# Pipe carving kit



## slyder (Mar 17, 2009)

Who produces a nice kit? I would like to carve my own shape but dont want the hassle of fitting a stem or drilling the bowl ect. I mean I have the capabilites I just dont feel like tackling it. Maybe down the road someday but for now I just want to shape one.
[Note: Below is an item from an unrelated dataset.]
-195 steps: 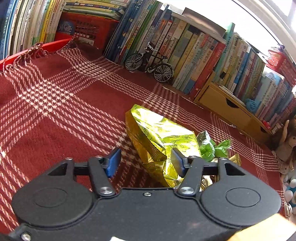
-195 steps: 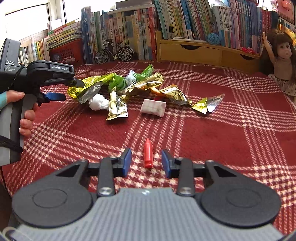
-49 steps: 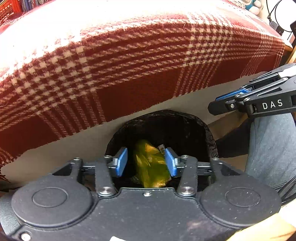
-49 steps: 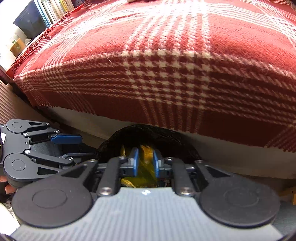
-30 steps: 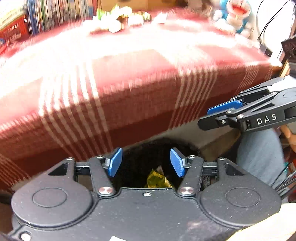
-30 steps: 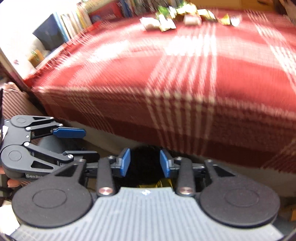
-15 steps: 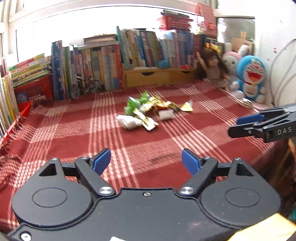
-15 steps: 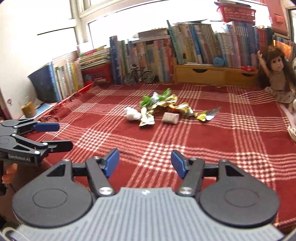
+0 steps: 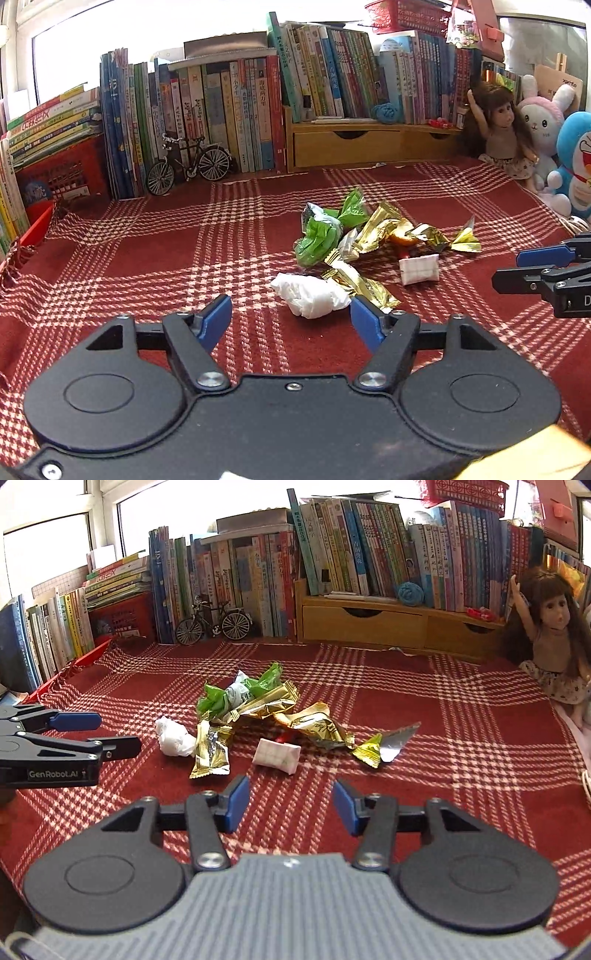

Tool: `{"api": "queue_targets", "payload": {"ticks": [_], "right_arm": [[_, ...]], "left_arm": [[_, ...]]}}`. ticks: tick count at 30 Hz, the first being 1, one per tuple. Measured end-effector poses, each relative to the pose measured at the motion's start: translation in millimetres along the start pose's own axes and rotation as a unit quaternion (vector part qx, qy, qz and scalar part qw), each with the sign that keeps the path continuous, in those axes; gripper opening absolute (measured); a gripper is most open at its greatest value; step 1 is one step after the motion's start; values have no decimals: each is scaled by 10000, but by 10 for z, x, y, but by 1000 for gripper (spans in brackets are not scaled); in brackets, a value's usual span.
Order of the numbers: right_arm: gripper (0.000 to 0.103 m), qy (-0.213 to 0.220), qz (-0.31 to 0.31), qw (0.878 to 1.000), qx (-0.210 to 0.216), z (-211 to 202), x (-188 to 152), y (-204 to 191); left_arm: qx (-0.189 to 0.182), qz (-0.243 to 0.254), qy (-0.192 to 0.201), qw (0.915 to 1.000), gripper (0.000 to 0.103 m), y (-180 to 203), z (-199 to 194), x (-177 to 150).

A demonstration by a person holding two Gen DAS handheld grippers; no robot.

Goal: Collect trash
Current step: 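Move both open tools back up over the wrapper pile, then grasp the white tissue with the left tool while the right tool grasps the pink-white packet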

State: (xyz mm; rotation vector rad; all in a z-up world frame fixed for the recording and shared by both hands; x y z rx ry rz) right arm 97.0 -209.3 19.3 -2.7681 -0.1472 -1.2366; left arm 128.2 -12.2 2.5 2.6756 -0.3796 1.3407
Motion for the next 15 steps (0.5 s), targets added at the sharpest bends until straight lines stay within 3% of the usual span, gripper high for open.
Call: {"api": "queue_targets", "payload": {"ticks": [15], "right_arm": [[56,-352,230,9991,61,702,159,-137]], "left_arm": [[21,430,-57,9991,68,67,464,43]]}}
Point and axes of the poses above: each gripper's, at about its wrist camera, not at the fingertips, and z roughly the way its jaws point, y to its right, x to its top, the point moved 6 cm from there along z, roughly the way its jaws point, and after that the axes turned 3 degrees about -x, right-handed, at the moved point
Im looking for a plateau with a bent stem.


----------



## contract (Dec 1, 2008)

I would love to know also.


----------



## Hermit (Aug 5, 2008)

I bought one from Pipesandcigars about two years ago.
Unfortunately, it *still *looks like this:


----------



## TonyBrooklyn (Jan 28, 2010)

I'd use it just like that looks pretty cool smoke a bowl!


----------



## d_day (Aug 24, 2008)

Tobacco barn carries quite a few kits.


----------



## Brinson (Oct 28, 2007)

There's a Savinelli one.


----------



## indigosmoke (Sep 1, 2009)

Good kits available here:

Pipe Making Information and Supplies from PIMO Pipe Craft
J.H. Lowe Briar
Penguin Briar - Hand Crafted Briar Pipes

Much good pipe making info here:

Pipe Makers' Forum - the only forum site for pipe makers on the web


----------



## CWL (Mar 25, 2010)

Hermit said:


> I bought one from Pipesandcigars about two years ago.
> Unfortunately, it *still *looks like this:


A guy who works at a local B&M smokes an "unfinished" pipe like that, he says that it works just fine.


----------